> _WHAT THIS TASK INVOLVES_
Repeat everything from the first line of the listing below through the line that contains "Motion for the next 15", exactly. Leave out pictures.
*** RECORDS FOR THE EXERCISE Section Begins ***
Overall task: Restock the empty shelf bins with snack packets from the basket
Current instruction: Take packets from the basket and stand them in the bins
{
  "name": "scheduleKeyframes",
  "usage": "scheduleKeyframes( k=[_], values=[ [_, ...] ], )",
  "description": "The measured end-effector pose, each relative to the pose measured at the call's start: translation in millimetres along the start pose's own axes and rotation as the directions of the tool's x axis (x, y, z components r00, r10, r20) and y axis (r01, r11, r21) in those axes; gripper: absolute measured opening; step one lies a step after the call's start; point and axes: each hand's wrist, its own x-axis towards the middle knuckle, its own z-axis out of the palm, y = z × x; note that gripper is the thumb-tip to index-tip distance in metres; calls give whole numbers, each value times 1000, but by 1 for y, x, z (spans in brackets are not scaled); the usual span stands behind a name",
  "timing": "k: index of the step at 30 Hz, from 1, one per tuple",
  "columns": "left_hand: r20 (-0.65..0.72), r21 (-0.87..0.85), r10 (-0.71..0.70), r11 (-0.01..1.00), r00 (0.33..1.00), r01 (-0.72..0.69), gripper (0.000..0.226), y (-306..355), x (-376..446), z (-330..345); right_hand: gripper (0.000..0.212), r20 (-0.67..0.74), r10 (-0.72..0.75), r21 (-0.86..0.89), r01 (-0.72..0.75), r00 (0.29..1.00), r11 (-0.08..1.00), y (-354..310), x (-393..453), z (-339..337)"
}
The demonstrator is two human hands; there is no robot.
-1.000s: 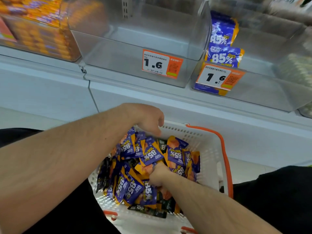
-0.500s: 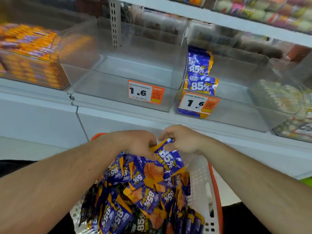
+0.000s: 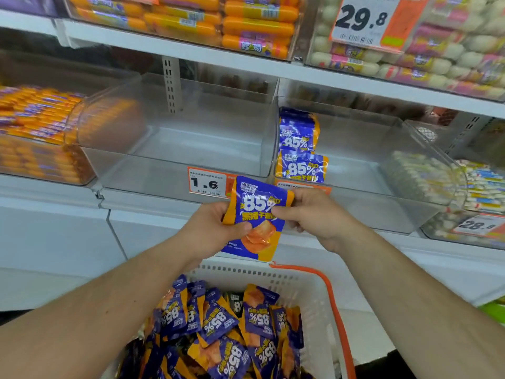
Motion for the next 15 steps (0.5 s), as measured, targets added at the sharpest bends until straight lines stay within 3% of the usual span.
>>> scheduleKeyframes(
  k=[4, 8, 12, 15],
  values=[
    [-32, -48, 51, 997, 998, -53, 15, 9, 0, 6, 10, -39, -4, 84, 7, 999, 996, -3, -2, 5],
    [-27, -27, 48, 998, 999, -48, 18, 14, 4, 4, 20, -193, -187, 92, 208, 963, 974, -33, -12, -14],
    [-36, 28, 16, 999, 999, -15, 29, 10, 5, 2, 26, -480, -375, 2, 429, 793, 903, -59, -15, -52],
    [-22, 77, -12, 997, 1000, 14, 34, 8, 4, 1, 33, -595, -406, -85, 447, 694, 890, -57, -7, -76]
  ],
)
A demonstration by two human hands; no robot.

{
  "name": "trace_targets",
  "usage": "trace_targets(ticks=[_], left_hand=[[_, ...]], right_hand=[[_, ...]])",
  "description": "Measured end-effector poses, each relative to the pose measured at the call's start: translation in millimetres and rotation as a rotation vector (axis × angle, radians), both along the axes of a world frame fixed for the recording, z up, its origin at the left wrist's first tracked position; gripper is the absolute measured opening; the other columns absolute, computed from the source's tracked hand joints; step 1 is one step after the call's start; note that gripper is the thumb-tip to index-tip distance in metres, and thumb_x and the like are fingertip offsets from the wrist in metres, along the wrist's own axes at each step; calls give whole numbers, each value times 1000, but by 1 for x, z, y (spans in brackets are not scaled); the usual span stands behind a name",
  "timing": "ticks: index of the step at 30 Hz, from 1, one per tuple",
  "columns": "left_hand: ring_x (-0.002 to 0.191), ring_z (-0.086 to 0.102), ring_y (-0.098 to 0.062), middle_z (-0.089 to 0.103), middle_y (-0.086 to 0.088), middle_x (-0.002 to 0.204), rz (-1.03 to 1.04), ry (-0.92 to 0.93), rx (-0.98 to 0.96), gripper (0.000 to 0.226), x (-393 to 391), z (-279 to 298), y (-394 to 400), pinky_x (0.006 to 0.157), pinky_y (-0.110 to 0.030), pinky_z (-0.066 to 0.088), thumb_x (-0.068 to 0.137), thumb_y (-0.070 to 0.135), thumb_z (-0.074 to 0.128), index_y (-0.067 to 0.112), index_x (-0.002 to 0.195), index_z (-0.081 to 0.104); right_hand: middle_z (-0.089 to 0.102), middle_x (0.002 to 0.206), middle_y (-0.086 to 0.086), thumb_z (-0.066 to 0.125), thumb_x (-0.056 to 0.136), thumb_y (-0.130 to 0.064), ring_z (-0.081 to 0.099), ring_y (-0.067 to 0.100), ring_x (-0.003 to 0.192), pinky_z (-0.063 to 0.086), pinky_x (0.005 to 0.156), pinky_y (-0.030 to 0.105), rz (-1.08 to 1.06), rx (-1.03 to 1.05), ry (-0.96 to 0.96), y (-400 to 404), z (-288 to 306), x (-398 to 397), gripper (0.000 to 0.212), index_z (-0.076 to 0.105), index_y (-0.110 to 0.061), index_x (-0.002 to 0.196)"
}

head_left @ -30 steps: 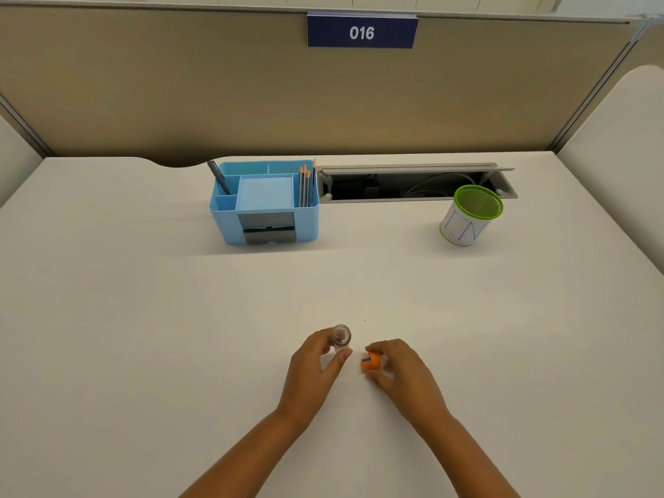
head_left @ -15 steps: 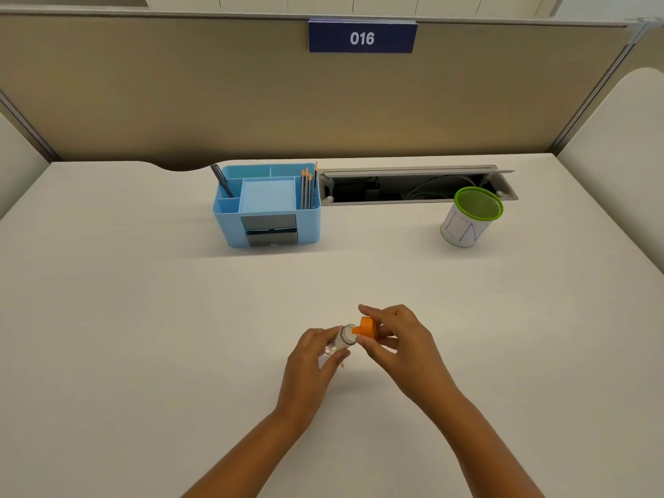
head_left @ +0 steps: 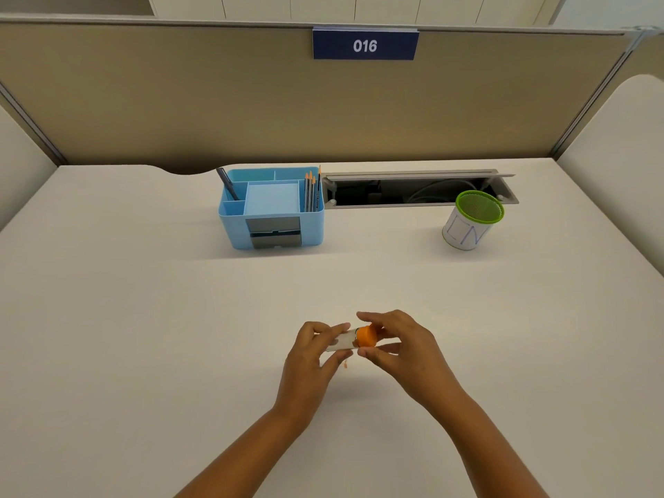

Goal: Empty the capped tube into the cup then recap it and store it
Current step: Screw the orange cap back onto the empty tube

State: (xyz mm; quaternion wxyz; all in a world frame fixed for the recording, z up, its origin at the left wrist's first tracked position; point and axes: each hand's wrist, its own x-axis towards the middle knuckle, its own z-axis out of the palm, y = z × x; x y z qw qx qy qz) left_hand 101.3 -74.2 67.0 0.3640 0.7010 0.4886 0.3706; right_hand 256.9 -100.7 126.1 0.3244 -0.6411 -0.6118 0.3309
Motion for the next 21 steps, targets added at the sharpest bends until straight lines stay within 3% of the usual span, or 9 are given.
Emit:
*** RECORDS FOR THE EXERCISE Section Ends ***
> _ANSWER FOR THE TASK_
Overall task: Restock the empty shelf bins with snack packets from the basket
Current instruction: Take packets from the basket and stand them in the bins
{
  "name": "scheduleKeyframes",
  "usage": "scheduleKeyframes( k=[_], values=[ [_, ...] ], )",
  "description": "The measured end-effector pose, each relative to the pose measured at the call's start: translation in millimetres along the start pose's own axes and rotation as the directions of the tool's x axis (x, y, z components r00, r10, r20) and y axis (r01, r11, r21) in those axes; gripper: absolute measured opening; step one lies a step after the call's start; point and axes: each hand's wrist, its own x-axis towards the middle knuckle, its own z-axis out of the palm, y = z × x; note that gripper is the thumb-tip to index-tip distance in metres; calls give whole numbers, each value times 1000, but by 1 for y, x, z (spans in brackets are not scaled); the usual span stands behind a name",
  "timing": "k: index of the step at 30 Hz, from 1, one per tuple",
  "columns": "left_hand: r20 (-0.65..0.72), r21 (-0.87..0.85), r10 (-0.71..0.70), r11 (-0.01..1.00), r00 (0.33..1.00), r01 (-0.72..0.69), gripper (0.000..0.226), y (-306..355), x (-376..446), z (-330..345); right_hand: gripper (0.000..0.212), r20 (-0.67..0.74), r10 (-0.72..0.75), r21 (-0.86..0.89), r01 (-0.72..0.75), r00 (0.29..1.00), r11 (-0.08..1.00), y (-354..310), x (-393..453), z (-339..337)"
}
The demonstrator is two human hands; there is no robot.
-1.000s: 
-0.500s: 
+0.000s: 
Motion for the next 15 steps (0.5 s), as measured, targets added at the sharpest bends until straight lines stay within 3% of the usual span.

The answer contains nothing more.